Les yeux de Marianne, venant en aide à les paroles, se posèrent sur Dournof avec une émotion discrète. Le président resta immobile, et son regard ne quitta pas le tapis.

--Je sais tout ce que je vous dois, reprit Marianne, et je ne serai point ingrate. J'ai beaucoup réfléchi depuis quelques années, et je me suis dit que vous n'étiez pas seul responsable de ma... mon erreur.

--Vraiment? répondit Dournof d'un ton glacé, vous avez trouvé cela? Vous êtes bien bonne.

Sans relever l'ironie de ces paroles, Marianne continua, les yeux baissés, cette fois.

--Oui... j'étais trop jeune peut-être... dans tous les cas, trop enfant; je n'ai pas su apprécier votre mérite: votre sérieux m'a paru de la froideur; votre dignité, de l'orgueil... Vous étiez trop grave pour moi...
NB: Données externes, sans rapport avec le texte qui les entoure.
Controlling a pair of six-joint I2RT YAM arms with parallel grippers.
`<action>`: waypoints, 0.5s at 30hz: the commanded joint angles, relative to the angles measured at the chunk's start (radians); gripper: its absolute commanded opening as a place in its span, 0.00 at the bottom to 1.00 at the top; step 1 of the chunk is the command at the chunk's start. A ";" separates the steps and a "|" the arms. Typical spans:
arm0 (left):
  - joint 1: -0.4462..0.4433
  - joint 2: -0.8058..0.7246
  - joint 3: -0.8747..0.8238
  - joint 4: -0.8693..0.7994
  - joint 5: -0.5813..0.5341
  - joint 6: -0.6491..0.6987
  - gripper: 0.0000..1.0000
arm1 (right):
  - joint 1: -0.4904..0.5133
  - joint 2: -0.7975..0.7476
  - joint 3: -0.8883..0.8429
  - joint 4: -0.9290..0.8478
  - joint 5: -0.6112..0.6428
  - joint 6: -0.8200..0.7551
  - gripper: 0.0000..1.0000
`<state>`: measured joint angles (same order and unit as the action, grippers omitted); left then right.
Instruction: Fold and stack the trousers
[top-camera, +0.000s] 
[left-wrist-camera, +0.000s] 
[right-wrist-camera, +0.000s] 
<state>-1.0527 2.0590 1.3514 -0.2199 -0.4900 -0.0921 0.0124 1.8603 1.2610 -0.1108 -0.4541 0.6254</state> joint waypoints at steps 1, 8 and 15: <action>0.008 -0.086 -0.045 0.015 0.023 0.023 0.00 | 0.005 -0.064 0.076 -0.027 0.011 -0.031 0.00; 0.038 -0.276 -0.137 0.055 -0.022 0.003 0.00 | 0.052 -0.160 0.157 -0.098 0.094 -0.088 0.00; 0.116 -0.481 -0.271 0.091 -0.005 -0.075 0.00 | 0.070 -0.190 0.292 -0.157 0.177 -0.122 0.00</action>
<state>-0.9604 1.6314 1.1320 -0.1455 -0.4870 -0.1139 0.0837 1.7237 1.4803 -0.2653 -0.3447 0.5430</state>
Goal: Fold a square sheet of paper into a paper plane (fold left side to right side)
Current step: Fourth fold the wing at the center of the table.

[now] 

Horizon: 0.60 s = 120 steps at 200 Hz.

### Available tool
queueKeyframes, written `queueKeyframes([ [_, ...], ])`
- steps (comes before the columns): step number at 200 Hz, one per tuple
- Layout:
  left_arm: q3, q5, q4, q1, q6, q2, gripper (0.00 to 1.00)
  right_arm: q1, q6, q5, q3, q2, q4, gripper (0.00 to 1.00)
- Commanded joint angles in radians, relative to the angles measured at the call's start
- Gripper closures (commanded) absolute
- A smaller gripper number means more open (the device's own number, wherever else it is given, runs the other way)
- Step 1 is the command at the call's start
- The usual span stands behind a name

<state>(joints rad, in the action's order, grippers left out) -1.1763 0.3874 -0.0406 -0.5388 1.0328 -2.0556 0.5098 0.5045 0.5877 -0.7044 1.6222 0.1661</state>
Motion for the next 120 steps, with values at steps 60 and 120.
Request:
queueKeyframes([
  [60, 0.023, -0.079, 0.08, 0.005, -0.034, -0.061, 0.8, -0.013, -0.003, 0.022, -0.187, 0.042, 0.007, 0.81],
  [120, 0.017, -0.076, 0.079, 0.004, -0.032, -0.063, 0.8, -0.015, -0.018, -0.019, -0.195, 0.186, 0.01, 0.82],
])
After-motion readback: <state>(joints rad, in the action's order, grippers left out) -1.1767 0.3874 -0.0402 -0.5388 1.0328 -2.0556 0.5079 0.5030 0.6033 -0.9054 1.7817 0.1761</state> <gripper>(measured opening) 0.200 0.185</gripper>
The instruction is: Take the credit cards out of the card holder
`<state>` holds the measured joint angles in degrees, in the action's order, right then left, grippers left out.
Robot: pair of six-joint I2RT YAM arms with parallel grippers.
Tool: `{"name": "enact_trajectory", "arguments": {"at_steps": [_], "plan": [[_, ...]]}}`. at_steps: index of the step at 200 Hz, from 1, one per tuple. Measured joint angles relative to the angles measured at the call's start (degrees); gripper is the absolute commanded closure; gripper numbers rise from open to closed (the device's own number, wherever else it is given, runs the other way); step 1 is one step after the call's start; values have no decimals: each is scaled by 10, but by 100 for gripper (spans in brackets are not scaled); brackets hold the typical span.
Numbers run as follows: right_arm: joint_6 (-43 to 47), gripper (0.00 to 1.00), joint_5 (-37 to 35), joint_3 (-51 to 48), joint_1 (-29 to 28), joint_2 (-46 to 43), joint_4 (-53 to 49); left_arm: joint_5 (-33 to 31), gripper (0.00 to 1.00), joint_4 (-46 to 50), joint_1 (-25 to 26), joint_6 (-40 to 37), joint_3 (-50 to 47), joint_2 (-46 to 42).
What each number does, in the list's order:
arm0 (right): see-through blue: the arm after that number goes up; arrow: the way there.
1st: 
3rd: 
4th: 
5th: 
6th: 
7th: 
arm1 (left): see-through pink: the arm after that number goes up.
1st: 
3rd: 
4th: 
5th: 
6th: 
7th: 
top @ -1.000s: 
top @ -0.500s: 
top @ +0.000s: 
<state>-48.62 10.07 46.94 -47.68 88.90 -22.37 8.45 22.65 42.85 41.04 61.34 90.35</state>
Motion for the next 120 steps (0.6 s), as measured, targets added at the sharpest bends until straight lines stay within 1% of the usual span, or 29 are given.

--Comme elle ment! pensa Dournof en se rappelant les premiers jours de leur union, où, enivré par la grâce et la beauté de cette charmante femme qui semblait l'adorer, qui l'adorait même sincèrement, il ne songeait guère à garder son sérieux et sa dignité près d'elle. Mais il continua de se taire.

--Et pourtant, reprit Marianne, je vous ai passionnément aimé; oui, malgré votre sourire sarcastique, je vous ai aimé, vous le savez bien!

--Pourquoi avez-vous cessé! demanda Dournof d'un ton tranquille.

--Parce que... parce que vous avez été trop dur pour moi, s'écria Marianne avec véhémence, parce que vous n'aimiez pas ce que j'aimais, parce que vous n'avez cessé de contrarier mes goûts, parce que mes amis devenaient vos ennemis.

--Vous choisissiez bien vos amis, en effet, interrompit Dournof, en regardant fixement sa femme. Devais-je, en vérité, en lui faire les miens?